Workshop Lesson Plans

The Writing Center offers 25 small-group workshops, organized in five categories of writing and analytical skills required across the curriculum: Reading and Interpretation, Structuring an Argument, Writing with Sources, Revising and Process, and Business and Professional Writing.

In our workshops, motivated students discover new tools, practice key skills, and apply flexible strategies they can use in virtually any academic discipline.

All materials we’ve developed for our workshops are available to download below for use in your classroom. Each workshop file includes lesson plans, handouts, and related texts.

Please feel free to adopt or adapt these for use in your classroom, or to contact us if you’d like to talk about teaching any of these skills in your class. If you’ve used these materials, drop us a note! We’d love to hear how it went.

Workshops on Reading and Interpretation

 

  • Interpreting Assignments helps students decode the stated and unstated expectations of college writing, and to read assignments in order to plan specific writing steps.
  • Reading Strategically helps students read more efficiently by predicting a text’s purpose, and developing targeted goals in response to that purpose, before reading.
  • Analyzing Texts—known in some disciplines as “close reading”—teaches the critical examination of academic and literary texts by noticing details, observing patterns, and posing questions.
  • Analyzing Images introduces students to the practice of “reading” images—by observing features like line, color, and composition—in order to develop claims about how those images make meaning.

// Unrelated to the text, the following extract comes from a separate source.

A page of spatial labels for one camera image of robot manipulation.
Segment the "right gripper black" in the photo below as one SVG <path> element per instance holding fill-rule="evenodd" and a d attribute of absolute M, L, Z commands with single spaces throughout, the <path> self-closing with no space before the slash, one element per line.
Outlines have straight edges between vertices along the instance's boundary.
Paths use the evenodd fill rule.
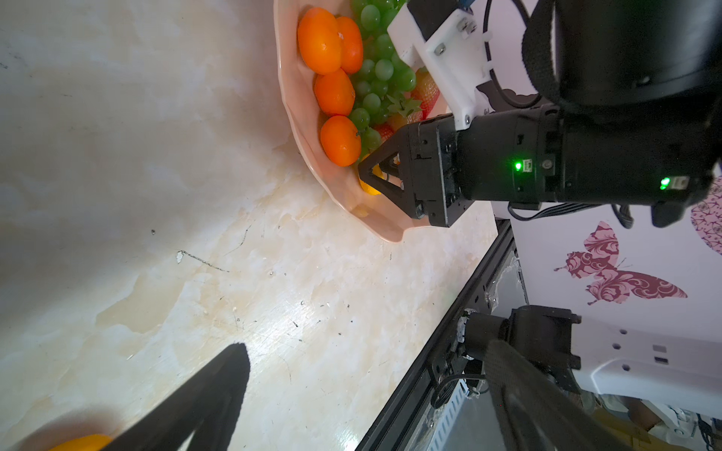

Workshops on Structuring an Argument

 

  • Evidence, Analysis, and Claims teaches strategies for interpreting and analyzing evidence of all kinds—including graphs, statistics, and quotes from literature—in order to write claims.
  • Comparing and Contrasting moves students from noticing similarities and differences to writing strong thesis statements that emphasize what’s most interesting, surprising, and significant in the overlap and disjuncture between two texts.
  • Developing Thesis Statements teaches students strategies for writing effective, complex, evidence-based theses in any field.
  • Controlling an Argument with Topic Sentences helps students write strong topic sentences that build on thesis statements, connect paragraphs, and structure arguments.

Workshops on Writing with Sources

 

  • Focusing Research Topics teaches students how to narrow a topic to the point of being “researchable,” and to articulate a motivated research question.
  • Summarizing, Paraphrasing, and Quoting helps students choose between these strategies when incorporating the words and ideas of others in their writing, in order to best support their writing goals.
  • Using Sources Strategically helps students seek and use sources that meet their needs: not just those that echo their argument, but ones that develop it through background, examples, counterarguments, and analytical methods.
  • Summarizing and Responding to Sources teaches students how to record and respond to the words and arguments of others throughout the research and writing process.
  • Ethical Writing and Source Use helps students establish writerly authority and gain the trust of readers through citation and the accurate representation of others’ ideas.
  • Understanding Plagiarism and Citation teaches students what plagiarism is, why and how it happens, and how to reference others’ work with accuracy, clarity, and confidence.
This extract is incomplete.